El que parodia lastima, pero tiene antídoto; como ciertos envenenamientos: se cura con veneno. Para que no se mal entienda: la parodia se enfrenta con parodia. Esto también parece haberlo comprendido bien Lanata, que no esperó a que alguien del gobierno lo copie, le pagó a uno de sus propios comediantes para que haga de Lanata. Mientras tanto, se le sigue respondiendo con pruebas y documentos, es decir, con realidad y más realidad, todas las cosas que el parodiador necesita para perpetuar su ficción.

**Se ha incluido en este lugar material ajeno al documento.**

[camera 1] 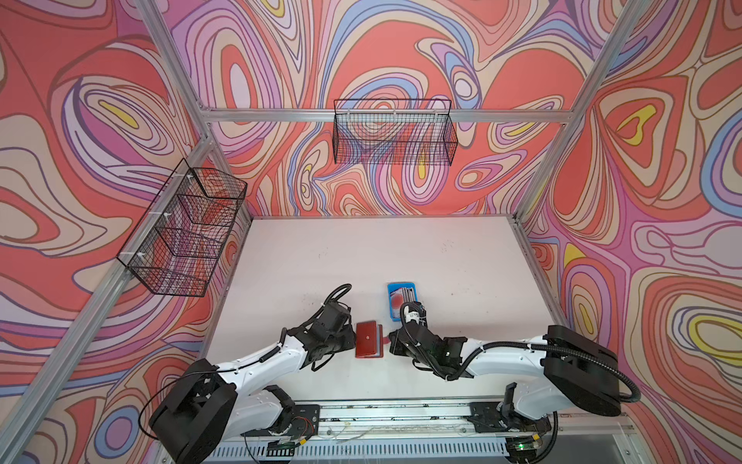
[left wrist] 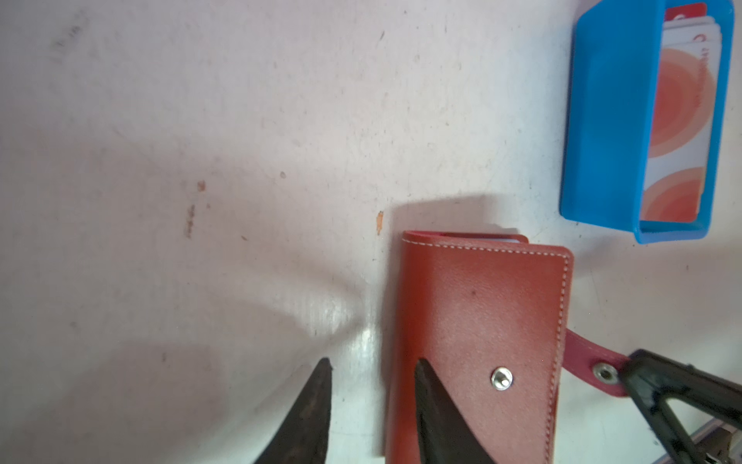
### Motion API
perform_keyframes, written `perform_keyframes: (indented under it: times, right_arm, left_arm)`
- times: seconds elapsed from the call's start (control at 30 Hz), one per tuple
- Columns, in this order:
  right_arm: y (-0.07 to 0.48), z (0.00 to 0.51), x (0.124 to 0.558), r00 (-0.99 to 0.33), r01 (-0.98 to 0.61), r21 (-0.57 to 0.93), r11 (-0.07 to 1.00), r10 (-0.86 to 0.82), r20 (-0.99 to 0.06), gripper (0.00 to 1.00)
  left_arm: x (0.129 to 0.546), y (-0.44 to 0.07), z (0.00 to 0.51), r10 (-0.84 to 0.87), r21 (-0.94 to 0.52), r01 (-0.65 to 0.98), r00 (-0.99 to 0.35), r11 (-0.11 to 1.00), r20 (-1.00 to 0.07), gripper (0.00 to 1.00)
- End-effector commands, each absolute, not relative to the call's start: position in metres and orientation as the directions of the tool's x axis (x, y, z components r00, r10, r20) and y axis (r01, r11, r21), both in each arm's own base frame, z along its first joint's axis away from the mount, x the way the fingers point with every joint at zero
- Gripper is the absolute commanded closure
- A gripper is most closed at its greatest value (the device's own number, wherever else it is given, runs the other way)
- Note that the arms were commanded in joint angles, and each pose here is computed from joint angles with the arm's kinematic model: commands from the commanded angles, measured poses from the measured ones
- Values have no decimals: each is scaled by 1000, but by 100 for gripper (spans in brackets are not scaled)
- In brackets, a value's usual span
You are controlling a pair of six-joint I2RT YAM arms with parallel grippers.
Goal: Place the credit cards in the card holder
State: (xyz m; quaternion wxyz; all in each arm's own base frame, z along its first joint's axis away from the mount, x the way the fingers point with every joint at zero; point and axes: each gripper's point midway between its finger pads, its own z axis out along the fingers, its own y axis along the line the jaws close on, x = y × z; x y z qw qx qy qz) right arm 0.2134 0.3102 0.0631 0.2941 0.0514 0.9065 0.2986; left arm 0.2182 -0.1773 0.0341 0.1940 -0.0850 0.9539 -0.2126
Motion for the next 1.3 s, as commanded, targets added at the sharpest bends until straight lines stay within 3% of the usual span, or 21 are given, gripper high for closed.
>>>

En una célebre antología fantástica, leemos que los Podestá recorrían la provincia de Buenos Aires representando piezas gauchas, en tiempos en que ya no quedaban montoneras. En San Nicolás, tierra del famoso Hormiga Negra, creyeron oportuno representar una versión del héroe local, pero en vísperas de la función, un sujeto ya entrado en años, de mirada torva y restos de valor en la garganta, se presentó en la carpa y advirtió: «Andan diciendo que uno de ustedes va a salir el domingo delante de toda la gente y va a decir que es Hormiga Negra. Les prevengo que no van a engañar a nadie, porque Hormiga Negra soy yo y todos me conocen».
El teatro no es un hijo tonto de la gran familia política. Un gobierno debería comprender bien la gramática del espectáculo, no para reírse de todos, sino para saber cómo funciona la risa en torno a él, para que esa risa no salte de las butacas a las urnas. El teatro es parte constitutiva de la política, pero no puede reemplazarla. Todos los domingos se representa en la tele una versión ficcional de Néstor Kirchner. No basta con decir, a lo Hormiga Negra, que ese que se va a representar no es el que es. Si echamos una ojeada a la historia del arte, ya veremos lo fácil que se prestan a la burla las perspectivas realistas.